In practice the sensitivity and specificity of a test can be adjusted up or down by changing the threshold for what is called a positive test, but when you do so you usually trade one off for the other, i.e., if you lower the threshold for what is called a positive you increase your sensitivity but you will likely decrease your specificity. How you balance the two is one of the arts of diagnosis and screening and will depend on the costs in money and public health terms of false positives versus false negatives. Remember you can always devise a test that is 100% sensitive (just say every tested subject is positive) or 100% specific (just say every subject is negative), but usually not both at the same time, although in some cases there are means for a definitive diagnosis (e.g., an autopsy). Such tests are 100% sensitive and 100% specific. For routine diagnostic testing that is unusual, however.
This is probably more than most of you wanted to know about this subject, althugh it will be just right for some of you. We only hope there are enough in the latter category to have made this long post worthwhile.
Correction: Amico, in the comments, offers two corrections, the first of which I have now made to the text so it is correct. I inadvertantly reversed the false positive and false negative expressions. The former is (1-specificity) and false negatives are (1-sensitivity).
The other correction Amico characterized as a quibble.
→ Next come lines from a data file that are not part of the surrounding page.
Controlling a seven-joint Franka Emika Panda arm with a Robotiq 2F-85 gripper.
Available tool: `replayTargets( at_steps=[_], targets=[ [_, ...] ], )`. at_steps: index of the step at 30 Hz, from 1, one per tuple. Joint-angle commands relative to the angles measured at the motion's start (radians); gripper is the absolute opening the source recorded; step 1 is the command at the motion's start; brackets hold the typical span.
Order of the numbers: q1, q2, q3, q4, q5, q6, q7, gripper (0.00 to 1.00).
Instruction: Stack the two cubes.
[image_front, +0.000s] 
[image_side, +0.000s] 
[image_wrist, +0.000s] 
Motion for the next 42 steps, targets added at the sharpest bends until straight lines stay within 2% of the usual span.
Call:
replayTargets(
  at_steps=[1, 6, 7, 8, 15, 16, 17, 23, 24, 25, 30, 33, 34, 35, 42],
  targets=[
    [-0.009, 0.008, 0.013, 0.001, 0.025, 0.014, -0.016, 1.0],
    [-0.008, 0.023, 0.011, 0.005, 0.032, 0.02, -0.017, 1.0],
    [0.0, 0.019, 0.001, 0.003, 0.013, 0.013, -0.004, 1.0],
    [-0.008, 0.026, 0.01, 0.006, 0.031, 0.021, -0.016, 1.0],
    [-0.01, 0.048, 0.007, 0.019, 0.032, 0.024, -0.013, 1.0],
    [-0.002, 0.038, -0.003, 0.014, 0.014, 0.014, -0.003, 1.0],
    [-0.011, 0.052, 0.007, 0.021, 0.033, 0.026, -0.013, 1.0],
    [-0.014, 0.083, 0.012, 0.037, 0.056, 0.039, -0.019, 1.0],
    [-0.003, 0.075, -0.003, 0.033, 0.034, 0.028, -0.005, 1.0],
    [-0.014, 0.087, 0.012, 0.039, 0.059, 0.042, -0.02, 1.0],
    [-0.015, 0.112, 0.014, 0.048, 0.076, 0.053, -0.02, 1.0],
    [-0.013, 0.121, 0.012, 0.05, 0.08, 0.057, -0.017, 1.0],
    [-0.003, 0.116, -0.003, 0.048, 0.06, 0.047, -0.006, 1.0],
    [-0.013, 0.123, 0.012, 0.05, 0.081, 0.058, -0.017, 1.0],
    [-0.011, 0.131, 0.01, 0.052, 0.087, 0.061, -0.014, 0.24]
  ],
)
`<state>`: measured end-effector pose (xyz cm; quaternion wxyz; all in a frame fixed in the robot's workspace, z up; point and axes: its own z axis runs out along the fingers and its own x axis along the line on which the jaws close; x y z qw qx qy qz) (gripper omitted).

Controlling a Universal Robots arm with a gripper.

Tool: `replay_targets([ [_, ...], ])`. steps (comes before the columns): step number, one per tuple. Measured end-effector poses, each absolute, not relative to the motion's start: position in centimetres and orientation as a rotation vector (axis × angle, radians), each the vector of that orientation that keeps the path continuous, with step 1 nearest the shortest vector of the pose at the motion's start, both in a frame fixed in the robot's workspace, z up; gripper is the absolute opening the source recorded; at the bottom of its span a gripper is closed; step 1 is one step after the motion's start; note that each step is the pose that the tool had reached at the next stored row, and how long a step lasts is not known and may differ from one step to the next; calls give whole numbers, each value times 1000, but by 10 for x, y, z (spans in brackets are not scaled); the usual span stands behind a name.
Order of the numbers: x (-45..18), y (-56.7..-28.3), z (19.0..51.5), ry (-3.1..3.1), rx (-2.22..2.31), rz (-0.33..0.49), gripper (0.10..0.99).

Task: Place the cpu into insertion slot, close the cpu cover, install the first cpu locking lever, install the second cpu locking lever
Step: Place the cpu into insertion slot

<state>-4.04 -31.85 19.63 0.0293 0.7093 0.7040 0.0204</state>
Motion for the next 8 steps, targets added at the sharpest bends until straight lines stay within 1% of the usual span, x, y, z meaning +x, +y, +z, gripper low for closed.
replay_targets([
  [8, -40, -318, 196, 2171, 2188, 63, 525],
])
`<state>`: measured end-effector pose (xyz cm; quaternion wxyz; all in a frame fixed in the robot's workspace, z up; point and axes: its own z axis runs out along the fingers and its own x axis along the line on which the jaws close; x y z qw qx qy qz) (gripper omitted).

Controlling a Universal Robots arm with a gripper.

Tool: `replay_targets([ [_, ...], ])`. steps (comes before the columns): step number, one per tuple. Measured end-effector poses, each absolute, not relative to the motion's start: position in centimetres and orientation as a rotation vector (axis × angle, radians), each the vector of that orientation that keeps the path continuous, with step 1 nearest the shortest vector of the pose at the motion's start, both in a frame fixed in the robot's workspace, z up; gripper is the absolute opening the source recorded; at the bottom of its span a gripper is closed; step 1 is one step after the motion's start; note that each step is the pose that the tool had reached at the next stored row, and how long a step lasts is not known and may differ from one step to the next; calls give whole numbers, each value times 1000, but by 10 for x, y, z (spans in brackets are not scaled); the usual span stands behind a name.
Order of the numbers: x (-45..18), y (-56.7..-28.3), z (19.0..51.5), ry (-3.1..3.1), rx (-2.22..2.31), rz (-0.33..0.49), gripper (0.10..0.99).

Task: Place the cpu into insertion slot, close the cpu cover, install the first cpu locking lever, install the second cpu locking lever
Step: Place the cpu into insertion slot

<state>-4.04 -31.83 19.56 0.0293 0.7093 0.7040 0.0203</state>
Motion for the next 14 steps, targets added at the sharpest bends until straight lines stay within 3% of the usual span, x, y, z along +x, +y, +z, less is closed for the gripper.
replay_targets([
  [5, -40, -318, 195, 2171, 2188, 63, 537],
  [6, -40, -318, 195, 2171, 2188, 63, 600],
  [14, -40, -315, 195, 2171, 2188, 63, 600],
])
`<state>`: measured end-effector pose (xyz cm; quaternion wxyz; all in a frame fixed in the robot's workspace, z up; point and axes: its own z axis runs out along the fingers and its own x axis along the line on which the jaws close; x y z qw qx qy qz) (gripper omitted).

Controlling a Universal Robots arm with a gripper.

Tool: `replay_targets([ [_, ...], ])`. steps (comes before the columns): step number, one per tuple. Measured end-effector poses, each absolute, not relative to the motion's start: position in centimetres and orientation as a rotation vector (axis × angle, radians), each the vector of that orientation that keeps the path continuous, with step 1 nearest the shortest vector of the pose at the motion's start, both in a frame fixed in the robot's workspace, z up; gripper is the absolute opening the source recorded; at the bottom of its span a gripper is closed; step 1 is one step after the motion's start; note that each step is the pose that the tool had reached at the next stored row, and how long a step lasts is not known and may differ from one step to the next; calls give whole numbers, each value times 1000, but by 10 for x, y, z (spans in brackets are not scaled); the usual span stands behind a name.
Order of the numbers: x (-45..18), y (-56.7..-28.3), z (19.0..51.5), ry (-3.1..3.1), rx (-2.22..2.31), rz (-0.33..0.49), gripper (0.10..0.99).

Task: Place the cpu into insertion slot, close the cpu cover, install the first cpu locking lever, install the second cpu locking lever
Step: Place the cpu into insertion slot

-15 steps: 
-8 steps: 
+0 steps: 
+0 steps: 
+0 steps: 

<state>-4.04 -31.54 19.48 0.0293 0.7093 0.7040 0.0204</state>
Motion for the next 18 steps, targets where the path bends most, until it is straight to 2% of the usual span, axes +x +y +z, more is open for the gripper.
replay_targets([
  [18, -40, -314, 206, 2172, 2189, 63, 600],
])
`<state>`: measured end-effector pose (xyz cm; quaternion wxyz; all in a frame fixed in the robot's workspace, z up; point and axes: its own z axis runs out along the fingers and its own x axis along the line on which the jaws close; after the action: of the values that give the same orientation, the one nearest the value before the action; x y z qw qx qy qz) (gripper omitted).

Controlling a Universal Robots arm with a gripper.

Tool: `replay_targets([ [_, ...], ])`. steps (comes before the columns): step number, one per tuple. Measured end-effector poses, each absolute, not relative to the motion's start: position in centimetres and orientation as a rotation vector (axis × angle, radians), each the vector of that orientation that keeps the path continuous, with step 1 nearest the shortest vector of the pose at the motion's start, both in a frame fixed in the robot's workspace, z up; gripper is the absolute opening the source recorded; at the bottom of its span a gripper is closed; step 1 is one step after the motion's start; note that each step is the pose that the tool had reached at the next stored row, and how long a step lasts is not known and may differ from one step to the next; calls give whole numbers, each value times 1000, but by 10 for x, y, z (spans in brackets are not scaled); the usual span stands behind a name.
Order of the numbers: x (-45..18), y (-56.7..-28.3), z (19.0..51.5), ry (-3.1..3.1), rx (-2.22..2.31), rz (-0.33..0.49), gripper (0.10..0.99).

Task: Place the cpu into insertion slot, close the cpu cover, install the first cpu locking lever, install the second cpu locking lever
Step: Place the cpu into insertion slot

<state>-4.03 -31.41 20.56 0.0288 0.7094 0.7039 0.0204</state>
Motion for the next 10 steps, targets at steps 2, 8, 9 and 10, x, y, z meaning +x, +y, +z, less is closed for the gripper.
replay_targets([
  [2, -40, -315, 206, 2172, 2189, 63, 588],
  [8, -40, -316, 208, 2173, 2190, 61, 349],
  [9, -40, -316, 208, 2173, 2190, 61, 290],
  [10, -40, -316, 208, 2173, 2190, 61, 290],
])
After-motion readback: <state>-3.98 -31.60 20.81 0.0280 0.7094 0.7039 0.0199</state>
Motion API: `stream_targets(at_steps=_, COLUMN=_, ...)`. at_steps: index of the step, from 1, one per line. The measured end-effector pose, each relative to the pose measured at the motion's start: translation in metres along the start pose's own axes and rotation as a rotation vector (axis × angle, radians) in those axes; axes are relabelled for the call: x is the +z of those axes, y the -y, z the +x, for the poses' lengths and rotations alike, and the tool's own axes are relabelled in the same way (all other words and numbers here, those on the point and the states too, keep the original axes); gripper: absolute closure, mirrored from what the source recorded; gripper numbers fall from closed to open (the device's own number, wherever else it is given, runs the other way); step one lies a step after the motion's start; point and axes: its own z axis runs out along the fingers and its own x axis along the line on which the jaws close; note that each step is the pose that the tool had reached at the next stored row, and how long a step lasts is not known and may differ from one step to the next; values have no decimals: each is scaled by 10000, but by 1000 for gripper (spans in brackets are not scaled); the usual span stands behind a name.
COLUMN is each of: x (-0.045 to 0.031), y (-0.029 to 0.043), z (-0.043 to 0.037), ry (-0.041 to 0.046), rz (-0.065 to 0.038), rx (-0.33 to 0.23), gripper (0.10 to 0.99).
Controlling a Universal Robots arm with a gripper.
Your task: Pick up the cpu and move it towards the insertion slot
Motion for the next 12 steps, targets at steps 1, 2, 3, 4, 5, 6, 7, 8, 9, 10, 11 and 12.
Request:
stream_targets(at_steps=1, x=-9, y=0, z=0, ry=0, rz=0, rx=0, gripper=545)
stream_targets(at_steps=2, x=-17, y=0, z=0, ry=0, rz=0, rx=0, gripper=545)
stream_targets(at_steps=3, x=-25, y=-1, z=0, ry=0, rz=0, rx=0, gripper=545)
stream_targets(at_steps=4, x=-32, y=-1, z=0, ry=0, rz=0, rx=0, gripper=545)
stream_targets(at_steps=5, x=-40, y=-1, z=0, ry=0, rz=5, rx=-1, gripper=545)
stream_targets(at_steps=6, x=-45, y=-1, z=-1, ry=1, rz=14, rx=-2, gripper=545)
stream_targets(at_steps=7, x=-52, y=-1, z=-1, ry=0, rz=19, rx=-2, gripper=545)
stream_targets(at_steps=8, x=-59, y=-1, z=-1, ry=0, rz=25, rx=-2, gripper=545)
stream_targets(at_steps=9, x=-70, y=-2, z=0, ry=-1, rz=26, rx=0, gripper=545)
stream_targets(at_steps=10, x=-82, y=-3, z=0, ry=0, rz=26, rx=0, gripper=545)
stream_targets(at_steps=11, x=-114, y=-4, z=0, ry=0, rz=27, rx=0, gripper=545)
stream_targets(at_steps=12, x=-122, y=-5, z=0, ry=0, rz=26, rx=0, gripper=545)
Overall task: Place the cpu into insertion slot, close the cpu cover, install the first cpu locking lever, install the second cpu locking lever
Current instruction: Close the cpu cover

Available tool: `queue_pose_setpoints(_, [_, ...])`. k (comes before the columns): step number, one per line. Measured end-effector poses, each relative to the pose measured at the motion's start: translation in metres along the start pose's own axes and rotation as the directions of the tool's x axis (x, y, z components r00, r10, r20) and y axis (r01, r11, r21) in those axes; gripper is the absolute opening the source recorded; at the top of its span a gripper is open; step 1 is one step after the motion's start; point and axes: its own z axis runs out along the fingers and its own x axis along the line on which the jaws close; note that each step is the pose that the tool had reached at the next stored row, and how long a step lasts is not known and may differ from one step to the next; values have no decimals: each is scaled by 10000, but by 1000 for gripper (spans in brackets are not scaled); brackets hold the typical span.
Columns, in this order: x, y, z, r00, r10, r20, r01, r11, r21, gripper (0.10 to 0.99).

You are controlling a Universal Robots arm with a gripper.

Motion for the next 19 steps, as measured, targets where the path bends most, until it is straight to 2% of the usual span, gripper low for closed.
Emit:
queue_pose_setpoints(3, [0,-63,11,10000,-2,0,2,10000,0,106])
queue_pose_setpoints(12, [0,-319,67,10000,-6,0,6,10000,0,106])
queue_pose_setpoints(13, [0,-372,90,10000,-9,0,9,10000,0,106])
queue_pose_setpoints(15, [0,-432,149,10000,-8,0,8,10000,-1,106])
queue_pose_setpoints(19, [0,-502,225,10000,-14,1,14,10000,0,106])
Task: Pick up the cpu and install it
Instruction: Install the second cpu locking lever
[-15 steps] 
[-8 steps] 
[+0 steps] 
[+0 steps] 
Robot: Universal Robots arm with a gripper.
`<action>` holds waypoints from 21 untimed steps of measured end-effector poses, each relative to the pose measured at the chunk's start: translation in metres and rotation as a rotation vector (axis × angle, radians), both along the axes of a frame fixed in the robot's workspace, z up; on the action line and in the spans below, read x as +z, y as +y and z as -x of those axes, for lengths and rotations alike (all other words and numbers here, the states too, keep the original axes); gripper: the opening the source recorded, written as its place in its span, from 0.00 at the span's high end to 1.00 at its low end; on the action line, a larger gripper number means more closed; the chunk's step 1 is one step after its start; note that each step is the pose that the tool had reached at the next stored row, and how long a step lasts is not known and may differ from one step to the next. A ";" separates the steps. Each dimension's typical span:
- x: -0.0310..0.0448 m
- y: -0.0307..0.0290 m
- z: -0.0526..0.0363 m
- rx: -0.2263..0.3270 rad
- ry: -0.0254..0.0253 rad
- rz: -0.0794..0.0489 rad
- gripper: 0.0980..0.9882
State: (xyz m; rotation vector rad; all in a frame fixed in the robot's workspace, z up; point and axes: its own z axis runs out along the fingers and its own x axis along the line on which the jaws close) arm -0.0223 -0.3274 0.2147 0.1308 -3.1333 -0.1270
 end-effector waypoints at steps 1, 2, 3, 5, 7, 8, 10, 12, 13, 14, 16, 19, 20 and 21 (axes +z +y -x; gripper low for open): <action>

He would prefer I say that sensitivities and specificities are probabilities instead of proportions. Technically this is correct. In practice we use the proportion as a way to estimate the underlying probability. I wrote it the way I did because it is difficult enough to keep these terms straight for most students without using the word probability and I think for these purposes the easiest way to think of it is as a proportion, although strictly speaking Amico is correct. However nothing relies on this distinction here, which is why I assume he said it was a quibble.